- [What is being asked]: Read through the material below and find each line that has the word "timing"; copy it.

******

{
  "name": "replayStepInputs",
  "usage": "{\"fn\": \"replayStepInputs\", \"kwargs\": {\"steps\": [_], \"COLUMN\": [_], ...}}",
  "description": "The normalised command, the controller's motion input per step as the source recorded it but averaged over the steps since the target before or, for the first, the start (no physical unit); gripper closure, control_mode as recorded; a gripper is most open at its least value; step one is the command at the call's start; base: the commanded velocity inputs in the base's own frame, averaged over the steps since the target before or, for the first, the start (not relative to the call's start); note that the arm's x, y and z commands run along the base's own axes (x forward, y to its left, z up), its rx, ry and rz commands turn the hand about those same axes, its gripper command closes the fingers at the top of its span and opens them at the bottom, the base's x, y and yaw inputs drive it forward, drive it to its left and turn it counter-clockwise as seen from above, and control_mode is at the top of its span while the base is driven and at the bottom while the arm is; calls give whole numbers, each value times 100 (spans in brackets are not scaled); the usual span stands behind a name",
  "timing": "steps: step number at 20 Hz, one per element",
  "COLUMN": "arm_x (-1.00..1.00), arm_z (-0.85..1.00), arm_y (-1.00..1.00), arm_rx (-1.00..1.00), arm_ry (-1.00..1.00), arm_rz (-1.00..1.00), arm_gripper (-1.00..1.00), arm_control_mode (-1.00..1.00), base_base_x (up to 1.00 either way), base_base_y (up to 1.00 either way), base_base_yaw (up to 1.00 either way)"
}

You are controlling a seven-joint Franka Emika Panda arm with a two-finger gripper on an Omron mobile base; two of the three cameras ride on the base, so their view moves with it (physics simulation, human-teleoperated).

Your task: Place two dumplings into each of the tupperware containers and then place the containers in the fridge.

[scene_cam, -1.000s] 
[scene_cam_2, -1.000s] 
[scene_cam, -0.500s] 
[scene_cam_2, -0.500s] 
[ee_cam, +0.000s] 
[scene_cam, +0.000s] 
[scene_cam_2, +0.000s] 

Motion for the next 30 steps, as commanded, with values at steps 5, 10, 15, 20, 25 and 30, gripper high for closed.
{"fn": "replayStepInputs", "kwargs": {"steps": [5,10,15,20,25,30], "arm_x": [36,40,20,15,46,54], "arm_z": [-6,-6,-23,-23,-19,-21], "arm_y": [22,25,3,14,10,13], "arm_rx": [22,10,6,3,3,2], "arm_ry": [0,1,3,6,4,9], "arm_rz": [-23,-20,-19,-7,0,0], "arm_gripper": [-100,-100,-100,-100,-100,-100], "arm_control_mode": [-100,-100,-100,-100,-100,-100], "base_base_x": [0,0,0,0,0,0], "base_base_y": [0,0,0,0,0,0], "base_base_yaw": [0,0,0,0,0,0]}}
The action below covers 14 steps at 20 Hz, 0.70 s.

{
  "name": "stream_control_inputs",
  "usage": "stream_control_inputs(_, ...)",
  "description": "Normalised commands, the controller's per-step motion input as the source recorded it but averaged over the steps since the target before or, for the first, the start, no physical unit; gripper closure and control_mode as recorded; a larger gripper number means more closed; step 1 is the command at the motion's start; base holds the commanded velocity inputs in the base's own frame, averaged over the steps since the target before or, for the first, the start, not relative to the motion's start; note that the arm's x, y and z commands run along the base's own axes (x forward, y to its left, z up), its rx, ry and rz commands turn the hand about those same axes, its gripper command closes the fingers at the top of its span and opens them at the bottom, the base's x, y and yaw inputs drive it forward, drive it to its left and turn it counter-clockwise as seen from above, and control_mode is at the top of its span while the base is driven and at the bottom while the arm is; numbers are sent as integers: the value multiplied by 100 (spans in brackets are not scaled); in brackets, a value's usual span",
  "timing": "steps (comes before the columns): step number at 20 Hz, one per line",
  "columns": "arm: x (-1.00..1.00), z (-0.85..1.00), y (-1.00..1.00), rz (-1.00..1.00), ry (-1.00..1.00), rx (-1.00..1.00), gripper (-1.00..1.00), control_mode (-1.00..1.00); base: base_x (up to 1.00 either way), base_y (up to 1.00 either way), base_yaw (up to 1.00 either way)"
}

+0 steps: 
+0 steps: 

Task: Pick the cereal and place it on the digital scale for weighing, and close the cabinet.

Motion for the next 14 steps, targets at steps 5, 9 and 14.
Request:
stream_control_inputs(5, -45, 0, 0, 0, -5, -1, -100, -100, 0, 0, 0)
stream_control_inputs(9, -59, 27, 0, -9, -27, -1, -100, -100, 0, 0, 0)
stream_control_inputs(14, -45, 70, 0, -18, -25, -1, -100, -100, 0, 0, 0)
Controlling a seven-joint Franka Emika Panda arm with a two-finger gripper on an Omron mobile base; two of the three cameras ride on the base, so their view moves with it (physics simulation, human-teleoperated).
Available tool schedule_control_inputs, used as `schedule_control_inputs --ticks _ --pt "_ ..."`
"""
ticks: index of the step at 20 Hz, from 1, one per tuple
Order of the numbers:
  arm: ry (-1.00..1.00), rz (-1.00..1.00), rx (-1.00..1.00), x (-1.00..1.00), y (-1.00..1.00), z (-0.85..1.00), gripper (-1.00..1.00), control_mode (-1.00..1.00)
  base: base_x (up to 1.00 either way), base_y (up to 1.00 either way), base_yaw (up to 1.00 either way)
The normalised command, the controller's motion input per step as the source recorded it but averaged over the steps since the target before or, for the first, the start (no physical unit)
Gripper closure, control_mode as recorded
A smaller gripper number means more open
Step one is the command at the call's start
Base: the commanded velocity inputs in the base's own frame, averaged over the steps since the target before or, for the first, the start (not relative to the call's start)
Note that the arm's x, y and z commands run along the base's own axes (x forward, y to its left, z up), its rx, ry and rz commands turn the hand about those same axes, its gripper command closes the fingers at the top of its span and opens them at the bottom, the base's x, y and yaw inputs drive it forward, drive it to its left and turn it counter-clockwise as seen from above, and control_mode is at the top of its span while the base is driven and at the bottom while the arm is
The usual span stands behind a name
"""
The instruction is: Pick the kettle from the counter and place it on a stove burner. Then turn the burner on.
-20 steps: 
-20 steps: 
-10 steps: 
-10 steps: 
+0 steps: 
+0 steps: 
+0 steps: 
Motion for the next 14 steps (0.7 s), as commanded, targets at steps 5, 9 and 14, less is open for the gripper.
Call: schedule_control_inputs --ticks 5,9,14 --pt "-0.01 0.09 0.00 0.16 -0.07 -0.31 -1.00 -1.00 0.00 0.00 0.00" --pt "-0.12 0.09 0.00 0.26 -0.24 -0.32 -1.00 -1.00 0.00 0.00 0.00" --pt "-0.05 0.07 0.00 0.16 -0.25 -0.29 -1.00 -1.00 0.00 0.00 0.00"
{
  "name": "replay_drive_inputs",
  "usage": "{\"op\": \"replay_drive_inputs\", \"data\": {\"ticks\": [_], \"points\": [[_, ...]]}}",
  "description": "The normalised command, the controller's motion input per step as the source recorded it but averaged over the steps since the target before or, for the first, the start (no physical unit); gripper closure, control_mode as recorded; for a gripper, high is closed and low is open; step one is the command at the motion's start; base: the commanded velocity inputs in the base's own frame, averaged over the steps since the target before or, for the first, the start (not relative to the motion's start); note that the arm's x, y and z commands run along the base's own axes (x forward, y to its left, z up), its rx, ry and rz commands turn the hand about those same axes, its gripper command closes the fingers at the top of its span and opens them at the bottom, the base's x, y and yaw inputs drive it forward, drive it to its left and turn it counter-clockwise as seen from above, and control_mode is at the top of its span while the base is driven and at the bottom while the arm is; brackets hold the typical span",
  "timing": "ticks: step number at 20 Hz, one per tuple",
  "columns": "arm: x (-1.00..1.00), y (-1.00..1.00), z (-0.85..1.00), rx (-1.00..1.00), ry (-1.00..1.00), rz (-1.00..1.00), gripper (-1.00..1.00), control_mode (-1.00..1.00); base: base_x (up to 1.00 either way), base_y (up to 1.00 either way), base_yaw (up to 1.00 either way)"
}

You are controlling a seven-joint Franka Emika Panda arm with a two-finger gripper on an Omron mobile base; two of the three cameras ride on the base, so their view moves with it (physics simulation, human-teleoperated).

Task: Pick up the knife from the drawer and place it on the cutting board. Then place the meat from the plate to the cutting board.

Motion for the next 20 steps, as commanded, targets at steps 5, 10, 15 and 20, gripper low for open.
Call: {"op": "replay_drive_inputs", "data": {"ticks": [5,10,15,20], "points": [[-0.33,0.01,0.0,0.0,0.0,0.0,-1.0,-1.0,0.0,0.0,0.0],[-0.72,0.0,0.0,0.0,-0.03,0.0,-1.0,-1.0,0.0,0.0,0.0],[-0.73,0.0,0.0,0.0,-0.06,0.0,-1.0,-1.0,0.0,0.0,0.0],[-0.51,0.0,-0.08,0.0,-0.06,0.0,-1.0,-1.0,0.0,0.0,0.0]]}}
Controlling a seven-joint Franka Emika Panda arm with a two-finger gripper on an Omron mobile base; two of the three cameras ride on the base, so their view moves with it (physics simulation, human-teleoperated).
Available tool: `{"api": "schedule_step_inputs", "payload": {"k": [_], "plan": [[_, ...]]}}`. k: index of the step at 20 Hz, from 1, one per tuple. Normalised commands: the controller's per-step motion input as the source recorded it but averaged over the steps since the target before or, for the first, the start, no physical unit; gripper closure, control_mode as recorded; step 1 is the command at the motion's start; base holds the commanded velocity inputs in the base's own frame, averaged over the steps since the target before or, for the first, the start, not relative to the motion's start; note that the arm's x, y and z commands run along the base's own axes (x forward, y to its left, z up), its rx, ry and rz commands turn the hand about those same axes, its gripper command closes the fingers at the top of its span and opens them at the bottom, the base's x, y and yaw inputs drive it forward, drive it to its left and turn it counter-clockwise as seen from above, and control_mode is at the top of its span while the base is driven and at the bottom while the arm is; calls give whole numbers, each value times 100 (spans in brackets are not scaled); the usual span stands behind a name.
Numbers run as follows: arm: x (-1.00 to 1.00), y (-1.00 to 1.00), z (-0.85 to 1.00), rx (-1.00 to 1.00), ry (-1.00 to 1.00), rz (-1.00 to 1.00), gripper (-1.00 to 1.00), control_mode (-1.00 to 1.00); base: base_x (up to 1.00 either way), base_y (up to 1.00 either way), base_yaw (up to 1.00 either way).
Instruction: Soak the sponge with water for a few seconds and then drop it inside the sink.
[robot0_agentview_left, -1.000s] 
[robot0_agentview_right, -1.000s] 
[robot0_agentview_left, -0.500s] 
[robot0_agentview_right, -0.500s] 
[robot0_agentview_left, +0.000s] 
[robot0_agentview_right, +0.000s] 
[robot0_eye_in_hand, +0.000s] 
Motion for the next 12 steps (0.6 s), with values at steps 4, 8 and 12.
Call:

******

- [Final answer]:
  "timing": "steps: step number at 20 Hz, one per element",
  "timing": "steps (comes before the columns): step number at 20 Hz, one per line",
  "timing": "ticks: step number at 20 Hz, one per tuple",

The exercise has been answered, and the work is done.